- [PROBLEM STATEMENT]
Write out, word for word, only the data from its first line to the line containing "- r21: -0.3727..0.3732".

- [COLLECTED DATA]
[Start of section]

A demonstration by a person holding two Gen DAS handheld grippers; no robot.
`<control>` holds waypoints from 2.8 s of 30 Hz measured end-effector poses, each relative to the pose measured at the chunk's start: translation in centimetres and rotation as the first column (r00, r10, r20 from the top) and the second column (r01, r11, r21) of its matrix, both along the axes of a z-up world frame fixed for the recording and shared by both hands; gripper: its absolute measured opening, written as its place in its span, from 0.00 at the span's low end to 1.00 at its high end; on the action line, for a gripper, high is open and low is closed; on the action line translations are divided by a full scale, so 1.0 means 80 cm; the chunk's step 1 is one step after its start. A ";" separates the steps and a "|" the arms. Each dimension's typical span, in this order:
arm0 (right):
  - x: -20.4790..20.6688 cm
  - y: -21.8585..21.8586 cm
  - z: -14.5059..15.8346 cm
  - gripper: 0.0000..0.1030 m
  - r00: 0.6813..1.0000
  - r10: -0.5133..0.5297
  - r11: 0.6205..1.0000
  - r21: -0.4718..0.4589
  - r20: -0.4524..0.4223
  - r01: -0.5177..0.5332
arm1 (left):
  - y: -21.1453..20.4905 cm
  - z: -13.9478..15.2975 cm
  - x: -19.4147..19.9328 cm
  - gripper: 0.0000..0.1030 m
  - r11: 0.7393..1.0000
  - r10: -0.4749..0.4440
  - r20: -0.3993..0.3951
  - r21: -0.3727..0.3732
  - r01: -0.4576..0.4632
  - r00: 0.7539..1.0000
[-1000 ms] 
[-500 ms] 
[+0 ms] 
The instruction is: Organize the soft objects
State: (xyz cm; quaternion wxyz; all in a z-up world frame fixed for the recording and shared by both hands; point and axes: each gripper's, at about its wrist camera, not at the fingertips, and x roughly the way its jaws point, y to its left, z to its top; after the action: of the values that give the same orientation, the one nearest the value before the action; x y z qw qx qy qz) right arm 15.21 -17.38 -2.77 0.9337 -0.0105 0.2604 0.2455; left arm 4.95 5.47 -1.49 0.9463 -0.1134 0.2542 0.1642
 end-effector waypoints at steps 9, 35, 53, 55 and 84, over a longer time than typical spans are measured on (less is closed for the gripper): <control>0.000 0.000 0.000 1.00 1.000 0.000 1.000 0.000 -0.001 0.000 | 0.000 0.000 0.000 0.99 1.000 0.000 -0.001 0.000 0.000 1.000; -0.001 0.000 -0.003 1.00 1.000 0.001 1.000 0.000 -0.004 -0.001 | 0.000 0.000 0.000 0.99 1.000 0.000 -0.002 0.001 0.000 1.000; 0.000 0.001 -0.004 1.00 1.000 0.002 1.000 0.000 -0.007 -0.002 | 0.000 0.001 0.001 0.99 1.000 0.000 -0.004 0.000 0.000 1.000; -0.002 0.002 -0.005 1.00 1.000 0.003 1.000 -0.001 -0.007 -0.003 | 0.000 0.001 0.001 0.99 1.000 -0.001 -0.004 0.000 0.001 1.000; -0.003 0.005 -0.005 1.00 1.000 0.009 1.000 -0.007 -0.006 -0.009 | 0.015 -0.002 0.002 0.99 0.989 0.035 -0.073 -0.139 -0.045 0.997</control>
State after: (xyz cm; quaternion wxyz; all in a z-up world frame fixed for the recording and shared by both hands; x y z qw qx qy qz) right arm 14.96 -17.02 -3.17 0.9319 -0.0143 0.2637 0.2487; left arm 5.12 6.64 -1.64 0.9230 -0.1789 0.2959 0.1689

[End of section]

- [ANSWER BELOW]
A demonstration by a person holding two Gen DAS handheld grippers; no robot.
`<control>` holds waypoints from 2.8 s of 30 Hz measured end-effector poses, each relative to the pose measured at the chunk's start: translation in centimetres and rotation as the first column (r00, r10, r20 from the top) and the second column (r01, r11, r21) of its matrix, both along the axes of a z-up world frame fixed for the recording and shared by both hands; gripper: its absolute measured opening, written as its place in its span, from 0.00 at the span's low end to 1.00 at its high end; on the action line, for a gripper, high is open and low is closed; on the action line translations are divided by a full scale, so 1.0 means 80 cm; the chunk's step 1 is one step after its start. A ";" separates the steps and a "|" the arms. Each dimension's typical span, in this order:
arm0 (right):
  - x: -20.4790..20.6688 cm
  - y: -21.8585..21.8586 cm
  - z: -14.5059..15.8346 cm
  - gripper: 0.0000..0.1030 m
  - r00: 0.6813..1.0000
  - r10: -0.5133..0.5297
  - r11: 0.6205..1.0000
  - r21: -0.4718..0.4589
  - r20: -0.4524..0.4223
  - r01: -0.5177..0.5332
arm1 (left):
  - y: -21.1453..20.4905 cm
  - z: -13.9478..15.2975 cm
  - x: -19.4147..19.9328 cm
  - gripper: 0.0000..0.1030 m
  - r11: 0.7393..1.0000
  - r10: -0.4749..0.4440
  - r20: -0.3993..0.3951
  - r21: -0.3727..0.3732

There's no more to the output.